## [Instructions to follow]
Could you reproduce the lines below from the one with "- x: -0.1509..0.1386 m" through the one with "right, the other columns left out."? Keep both ends and add nothing.

## [Records supplied]
Start of Block

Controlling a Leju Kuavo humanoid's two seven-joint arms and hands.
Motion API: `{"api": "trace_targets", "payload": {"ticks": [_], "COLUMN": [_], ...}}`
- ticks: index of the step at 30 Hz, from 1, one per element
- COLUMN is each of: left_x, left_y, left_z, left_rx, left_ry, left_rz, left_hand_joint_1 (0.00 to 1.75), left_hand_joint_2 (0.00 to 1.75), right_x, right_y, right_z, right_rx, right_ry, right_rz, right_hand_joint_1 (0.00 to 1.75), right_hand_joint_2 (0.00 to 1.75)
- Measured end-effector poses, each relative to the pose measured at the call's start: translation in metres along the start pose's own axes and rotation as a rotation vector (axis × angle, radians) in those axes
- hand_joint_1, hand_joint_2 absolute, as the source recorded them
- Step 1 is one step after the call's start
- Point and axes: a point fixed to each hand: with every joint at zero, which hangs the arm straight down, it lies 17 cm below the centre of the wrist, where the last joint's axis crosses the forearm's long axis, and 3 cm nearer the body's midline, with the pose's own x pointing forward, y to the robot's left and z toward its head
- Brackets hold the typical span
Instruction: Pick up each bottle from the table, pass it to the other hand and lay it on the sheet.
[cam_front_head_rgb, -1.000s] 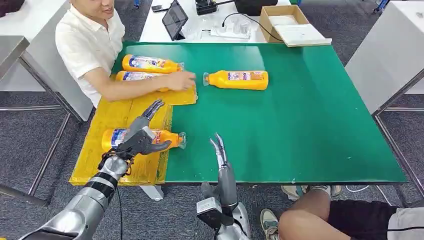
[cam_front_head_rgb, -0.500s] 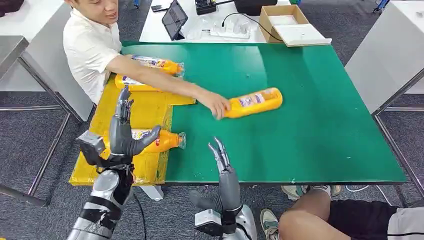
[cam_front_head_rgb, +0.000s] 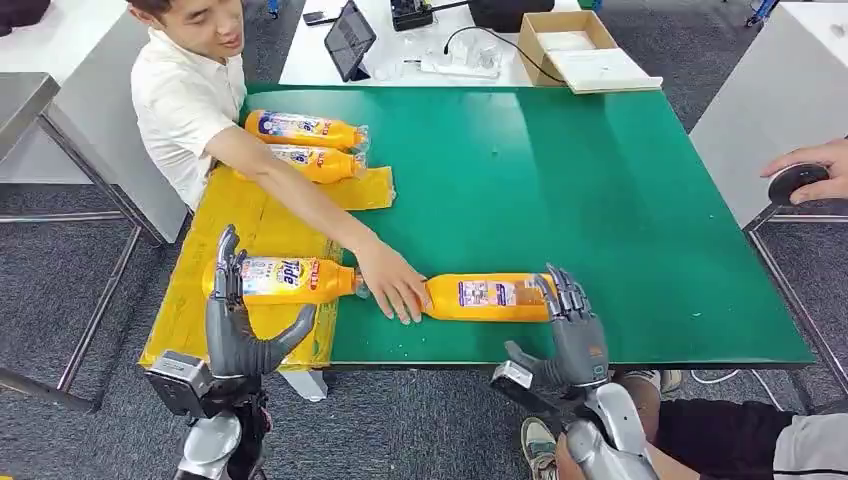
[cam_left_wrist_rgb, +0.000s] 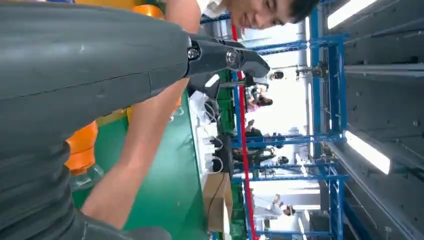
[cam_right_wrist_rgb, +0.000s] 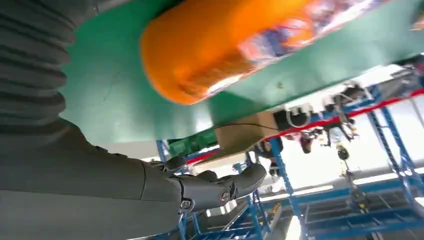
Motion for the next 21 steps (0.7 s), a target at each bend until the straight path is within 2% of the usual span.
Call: {"api": "trace_targets", "payload": {"ticks": [9, 21], "left_x": [0.003, -0.008], "left_y": [-0.009, -0.03], "left_z": [-0.004, -0.014], "left_rx": [0.001, -0.028], "left_ry": [-0.013, 0.024], "left_rz": [-0.006, 0.033], "left_hand_joint_1": [0.0, 0.0], "left_hand_joint_2": [1.75, 1.75], "right_x": [-0.024, -0.034], "right_y": [0.018, 0.06], "right_z": [-0.023, -0.047], "right_rx": [0.083, 0.279], "right_ry": [0.056, 0.176], "right_rz": [0.03, 0.074], "right_hand_joint_1": [0.0, 0.0], "right_hand_joint_2": [1.75, 1.75]}}
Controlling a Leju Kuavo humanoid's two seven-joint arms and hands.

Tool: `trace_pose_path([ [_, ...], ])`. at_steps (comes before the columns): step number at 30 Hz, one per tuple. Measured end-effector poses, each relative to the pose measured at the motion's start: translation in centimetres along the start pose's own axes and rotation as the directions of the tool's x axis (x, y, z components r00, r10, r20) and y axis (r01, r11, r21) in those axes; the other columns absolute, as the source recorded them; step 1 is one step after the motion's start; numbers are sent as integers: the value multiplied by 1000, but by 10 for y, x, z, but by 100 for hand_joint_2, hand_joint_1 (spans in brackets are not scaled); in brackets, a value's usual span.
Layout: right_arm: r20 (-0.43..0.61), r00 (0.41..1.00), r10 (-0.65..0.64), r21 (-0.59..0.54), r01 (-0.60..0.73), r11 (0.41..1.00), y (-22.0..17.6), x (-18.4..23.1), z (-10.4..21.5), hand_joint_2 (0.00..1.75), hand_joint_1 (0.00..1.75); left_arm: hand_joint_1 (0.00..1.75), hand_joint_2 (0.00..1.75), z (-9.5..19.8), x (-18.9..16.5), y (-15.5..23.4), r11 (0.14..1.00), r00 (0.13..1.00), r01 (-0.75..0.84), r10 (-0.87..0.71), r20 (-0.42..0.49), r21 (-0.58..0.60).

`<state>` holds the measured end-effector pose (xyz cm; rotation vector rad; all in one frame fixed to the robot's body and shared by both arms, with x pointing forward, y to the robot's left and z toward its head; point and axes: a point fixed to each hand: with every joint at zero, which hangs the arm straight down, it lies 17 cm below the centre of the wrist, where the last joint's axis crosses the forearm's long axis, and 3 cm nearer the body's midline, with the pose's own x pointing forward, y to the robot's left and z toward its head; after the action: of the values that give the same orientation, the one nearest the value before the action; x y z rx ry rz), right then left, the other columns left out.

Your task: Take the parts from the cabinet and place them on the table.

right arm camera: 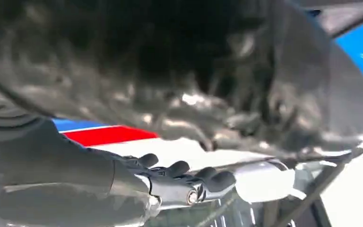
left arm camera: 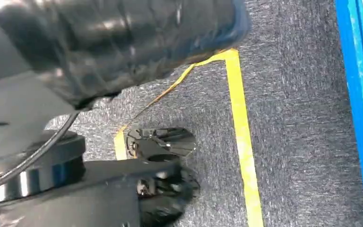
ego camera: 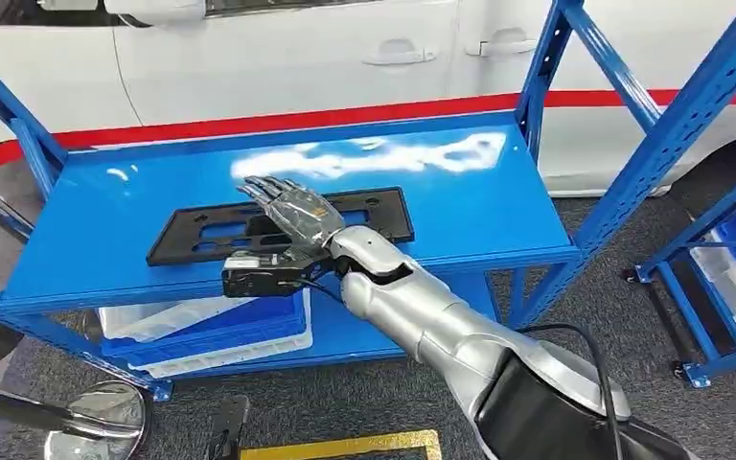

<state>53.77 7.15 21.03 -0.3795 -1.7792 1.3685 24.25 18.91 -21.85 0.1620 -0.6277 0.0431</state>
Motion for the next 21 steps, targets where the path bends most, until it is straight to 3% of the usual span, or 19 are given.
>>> trace_pose_path([
  [21, -23, 1000, 4, 10, -3, 1000, 7, -13, 5, 0, 0, 0, 0, 0, 5, -2, 999, 999, 32, -32, 18, -6],
])
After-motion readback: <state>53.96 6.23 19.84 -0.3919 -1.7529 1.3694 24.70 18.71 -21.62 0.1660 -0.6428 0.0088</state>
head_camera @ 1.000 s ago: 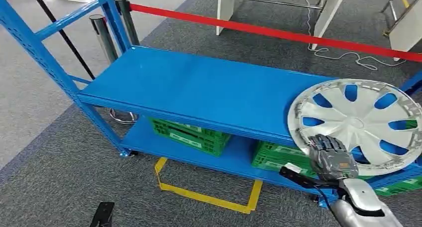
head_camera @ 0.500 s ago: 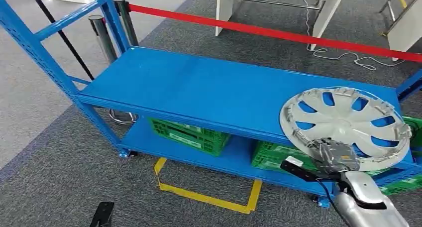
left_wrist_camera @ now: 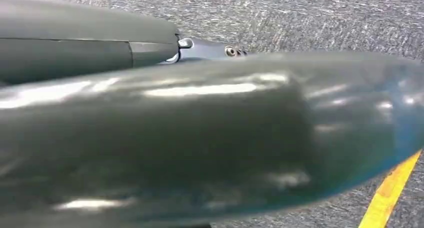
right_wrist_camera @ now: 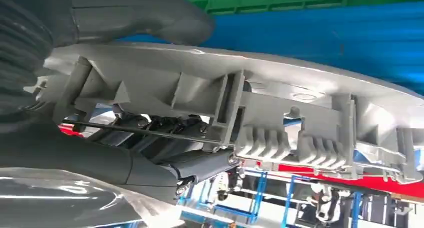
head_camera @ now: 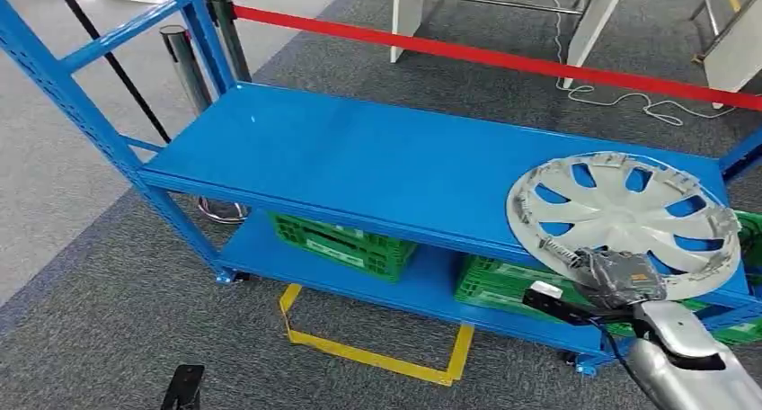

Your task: Take the parts from the cabinet and place them on the table.

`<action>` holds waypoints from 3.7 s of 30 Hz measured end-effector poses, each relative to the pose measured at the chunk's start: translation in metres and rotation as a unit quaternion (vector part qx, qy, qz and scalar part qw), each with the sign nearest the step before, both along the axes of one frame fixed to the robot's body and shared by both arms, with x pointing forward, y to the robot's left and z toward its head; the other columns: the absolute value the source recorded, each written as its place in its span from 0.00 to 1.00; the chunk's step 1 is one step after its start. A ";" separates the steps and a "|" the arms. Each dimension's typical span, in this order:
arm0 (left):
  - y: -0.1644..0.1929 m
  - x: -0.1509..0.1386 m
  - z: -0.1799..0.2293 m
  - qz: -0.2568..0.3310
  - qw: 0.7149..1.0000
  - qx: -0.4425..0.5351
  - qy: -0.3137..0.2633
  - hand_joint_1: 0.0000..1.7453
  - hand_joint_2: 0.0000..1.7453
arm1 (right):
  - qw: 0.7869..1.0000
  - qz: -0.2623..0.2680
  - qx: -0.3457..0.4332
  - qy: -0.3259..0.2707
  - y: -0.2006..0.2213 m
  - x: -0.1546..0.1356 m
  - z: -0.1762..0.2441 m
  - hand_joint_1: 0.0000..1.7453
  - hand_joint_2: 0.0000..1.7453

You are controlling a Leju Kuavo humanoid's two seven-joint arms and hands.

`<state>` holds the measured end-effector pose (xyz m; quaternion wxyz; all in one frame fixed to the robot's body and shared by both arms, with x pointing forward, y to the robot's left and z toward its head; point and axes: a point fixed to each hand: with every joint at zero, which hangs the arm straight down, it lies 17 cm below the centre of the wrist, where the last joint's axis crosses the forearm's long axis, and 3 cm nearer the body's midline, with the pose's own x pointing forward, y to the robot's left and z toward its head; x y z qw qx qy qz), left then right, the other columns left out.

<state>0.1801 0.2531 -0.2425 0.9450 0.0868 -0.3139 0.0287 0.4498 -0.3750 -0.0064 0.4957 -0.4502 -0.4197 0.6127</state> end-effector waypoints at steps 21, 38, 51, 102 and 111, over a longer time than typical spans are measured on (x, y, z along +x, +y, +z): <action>0.003 -0.004 0.000 0.009 1.000 0.006 -0.003 0.00 0.00 | 0.986 0.084 0.010 -0.146 0.021 -0.006 0.102 1.00 1.00; 0.004 -0.005 0.000 0.012 1.000 0.009 -0.003 0.00 0.00 | 0.972 0.123 0.010 -0.201 0.037 -0.016 0.149 1.00 1.00; -0.001 -0.005 0.000 0.016 1.000 0.004 -0.003 0.00 0.00 | 0.957 0.153 0.006 -0.245 0.057 -0.021 0.185 1.00 1.00; -0.003 -0.010 0.000 0.011 1.000 0.009 -0.005 0.00 0.00 | 0.733 0.298 -0.070 -0.608 0.162 -0.149 0.385 1.00 1.00; -0.007 -0.005 0.005 0.003 1.000 0.000 -0.028 0.00 0.00 | 0.709 0.283 -0.068 -0.643 0.159 -0.166 0.413 1.00 1.00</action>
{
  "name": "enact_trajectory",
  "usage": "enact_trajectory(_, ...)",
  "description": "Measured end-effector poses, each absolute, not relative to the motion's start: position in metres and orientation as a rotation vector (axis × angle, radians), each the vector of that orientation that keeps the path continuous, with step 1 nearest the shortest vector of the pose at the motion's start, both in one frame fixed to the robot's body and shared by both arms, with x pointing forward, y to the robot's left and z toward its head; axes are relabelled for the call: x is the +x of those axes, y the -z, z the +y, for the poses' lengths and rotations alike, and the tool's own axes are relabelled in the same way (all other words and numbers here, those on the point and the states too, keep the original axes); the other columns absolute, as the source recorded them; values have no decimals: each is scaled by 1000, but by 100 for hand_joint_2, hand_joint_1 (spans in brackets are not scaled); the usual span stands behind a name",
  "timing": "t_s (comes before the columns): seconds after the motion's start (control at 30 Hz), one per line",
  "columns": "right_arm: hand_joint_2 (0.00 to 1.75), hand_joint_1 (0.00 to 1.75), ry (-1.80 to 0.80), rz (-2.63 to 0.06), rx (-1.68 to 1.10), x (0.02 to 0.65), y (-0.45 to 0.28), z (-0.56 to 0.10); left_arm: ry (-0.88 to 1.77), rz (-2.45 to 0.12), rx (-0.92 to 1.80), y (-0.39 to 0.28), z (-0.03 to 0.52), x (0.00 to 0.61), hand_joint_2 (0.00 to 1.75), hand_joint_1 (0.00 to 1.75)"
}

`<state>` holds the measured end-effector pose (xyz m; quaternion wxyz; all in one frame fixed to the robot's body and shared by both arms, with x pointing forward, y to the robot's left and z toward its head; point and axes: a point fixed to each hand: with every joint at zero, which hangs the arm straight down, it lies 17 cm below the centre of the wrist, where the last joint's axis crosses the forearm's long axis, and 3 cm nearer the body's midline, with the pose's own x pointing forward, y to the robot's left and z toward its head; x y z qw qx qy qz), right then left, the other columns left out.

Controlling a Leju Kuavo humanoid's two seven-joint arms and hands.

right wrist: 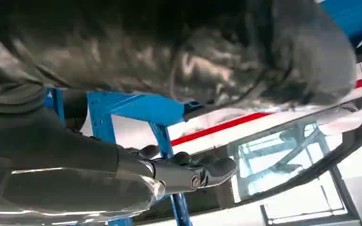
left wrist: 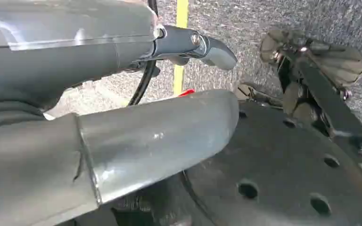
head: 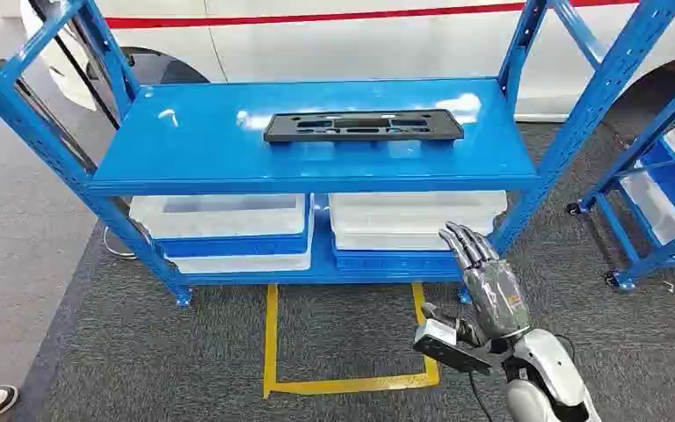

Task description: Take the parts from the cabinet and place them on the table.

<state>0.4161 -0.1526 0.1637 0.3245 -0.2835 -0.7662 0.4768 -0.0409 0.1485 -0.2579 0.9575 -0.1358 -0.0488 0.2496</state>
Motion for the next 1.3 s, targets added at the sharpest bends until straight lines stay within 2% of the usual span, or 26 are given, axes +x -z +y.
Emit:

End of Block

## [Output of the task]
  - x: -0.1509..0.1386 m
  - z: -0.1799..0.2293 m
  - qz: -0.2568..0.3310
  - qw: 0.7149..1.0000
  - qx: -0.4425..0.5351
  - qy: -0.3137..0.2633
  - hand_joint_1: 0.0000..1.7453
  - hand_joint_2: 0.0000..1.7453
arm1 (right):
  - qw: 0.7869..1.0000
  - qz: -0.2623..0.2680
  - qx: -0.3457..0.4332
  - qy: -0.3259..0.2707
  - y: -0.2006..0.2213 m
  - x: -0.1546..0.1356 m
  - z: -0.1762..0.2441 m
  - hand_joint_1: 0.0000..1.7453
  - hand_joint_2: 0.0000..1.7453

You are controlling a Leju Kuavo humanoid's two seven-joint arms and hands.

`<state>` holds the measured end-effector pose (xyz m; quaternion wxyz; all in one frame fixed to the robot's body and shared by both arms, with x pointing forward, y to the robot's left and z toward its head; point and axes: a point fixed to each hand: with every joint at zero, which hangs the arm straight down, it lies 17 cm below the centre of the wrist, where the last joint's axis crosses the forearm's long axis, and 3 cm nearer the body's midline, with the pose's own x pointing forward, y to the robot's left and z toward its head; x y z qw qx qy qz), left then right, the other columns left out.

This output contains the full answer.